02 November 2010

It's E T Tuesday & cloudy...

It's pretty miserable weather for a Sydney November. Extremely overcast and a dreadfully cold day. It's perfect reading weather (not that I need a certain kind of weather to want to read). I do love winter just oh so much and am really envying the northern hemisphere right about now. The thought of cosying up in bed with a good book & a hot cup of coffee seems blissful.


Wouldn't reading on this lovely Parisian balcony with a... Café au lait, probably a cigarette (you're in France remember) & a macaron from Laduree...be perfection?


As much as I love the Eiffel, I wouldn't be reading about it.

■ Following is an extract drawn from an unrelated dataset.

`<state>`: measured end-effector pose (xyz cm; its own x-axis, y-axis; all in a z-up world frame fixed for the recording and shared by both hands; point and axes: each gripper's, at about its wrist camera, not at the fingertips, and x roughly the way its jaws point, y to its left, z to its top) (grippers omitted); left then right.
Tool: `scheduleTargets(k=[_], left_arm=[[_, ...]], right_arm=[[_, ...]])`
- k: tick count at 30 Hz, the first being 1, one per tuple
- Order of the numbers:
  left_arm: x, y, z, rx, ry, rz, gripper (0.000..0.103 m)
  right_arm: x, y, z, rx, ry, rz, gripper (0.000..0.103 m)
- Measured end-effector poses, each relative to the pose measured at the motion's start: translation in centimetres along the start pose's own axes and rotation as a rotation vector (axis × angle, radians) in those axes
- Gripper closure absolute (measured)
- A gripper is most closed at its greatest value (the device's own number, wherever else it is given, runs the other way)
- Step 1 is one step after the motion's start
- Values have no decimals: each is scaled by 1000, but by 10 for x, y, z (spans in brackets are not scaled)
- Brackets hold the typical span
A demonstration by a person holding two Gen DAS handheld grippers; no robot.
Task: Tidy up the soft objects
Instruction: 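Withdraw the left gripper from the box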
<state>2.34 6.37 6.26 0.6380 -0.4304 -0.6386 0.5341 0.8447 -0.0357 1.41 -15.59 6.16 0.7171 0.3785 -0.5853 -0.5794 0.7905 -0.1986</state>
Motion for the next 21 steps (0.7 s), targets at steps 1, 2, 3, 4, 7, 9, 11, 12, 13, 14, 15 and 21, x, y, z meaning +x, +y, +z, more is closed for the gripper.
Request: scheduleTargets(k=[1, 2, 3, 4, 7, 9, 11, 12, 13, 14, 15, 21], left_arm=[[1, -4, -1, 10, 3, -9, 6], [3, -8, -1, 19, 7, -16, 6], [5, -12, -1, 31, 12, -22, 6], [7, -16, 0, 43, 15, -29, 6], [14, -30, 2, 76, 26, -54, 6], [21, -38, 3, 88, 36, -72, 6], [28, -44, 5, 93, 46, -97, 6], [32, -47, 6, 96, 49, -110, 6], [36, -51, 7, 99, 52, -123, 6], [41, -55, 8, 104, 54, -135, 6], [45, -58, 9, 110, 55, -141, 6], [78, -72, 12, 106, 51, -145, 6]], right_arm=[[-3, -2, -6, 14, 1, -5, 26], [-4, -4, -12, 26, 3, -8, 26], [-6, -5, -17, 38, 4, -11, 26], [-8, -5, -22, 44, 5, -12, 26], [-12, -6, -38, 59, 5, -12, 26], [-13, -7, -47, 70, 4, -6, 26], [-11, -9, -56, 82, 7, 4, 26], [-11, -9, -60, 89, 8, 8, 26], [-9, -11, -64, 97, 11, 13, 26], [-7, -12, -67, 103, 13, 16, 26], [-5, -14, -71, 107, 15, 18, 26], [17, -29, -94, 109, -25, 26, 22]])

I'd be page-turning this...
 

I'm not surprised Helen Simonson's Major Pettigrew's Last Stand has become a New York Times Best Seller, in the Top 5 at Angus & Robertson's Bookstore & is soon becoming a favourite of mine. It's so delightful. Here's a little synopsis:

"Honour, duty and a properly brewed cup of tea ... get ready for the Major to steal your heart in the sweet, moving and uplifting story of a highly unlikely relationship between a very proper English gentleman and a widowed Pakistani shopkeeper. Major Ernest Pettigrew (retired) leads a quiet life in the small rural English village of Edgecombe St Mary where he values the proper things that Englishmen have treasured for generations - honour, duty, decorum and a properly brewed cup of tea.

The Major takes pleasure in his well-organised and rational life until he finds that his patronising son, and the kind yet interfering ladies of the village seem to have their own, rather special plans for him. It's his brother's death, though, that sparks an unexpected friendship with Mrs Jasmina Ali, the Pakistani shopkeeper from the village. Drawn together by their shared love of literature and the loss of their respective spouses, the Major and Mrs Ali soon find their friendship blossoming into something more. But although the Major was actually born in Lahore, and Mrs Ali was born in Cambridge, village society insists on embracing him as the quintessential local and her as a permanent foreigner.

A most unlikely hero, Major Pettigrew finds himself contending with irate relatives, an outraged village and a mad old woman armed with a knitting needle before he comes to understand his own heart. Written with warmth, feeling and a delightfully dry sense of humour, this very modern love story will have you cheering wildly for the Major and Mrs Ali."




I think it may be time for some coffee (I prefer it to tea) & Major Pettigrew.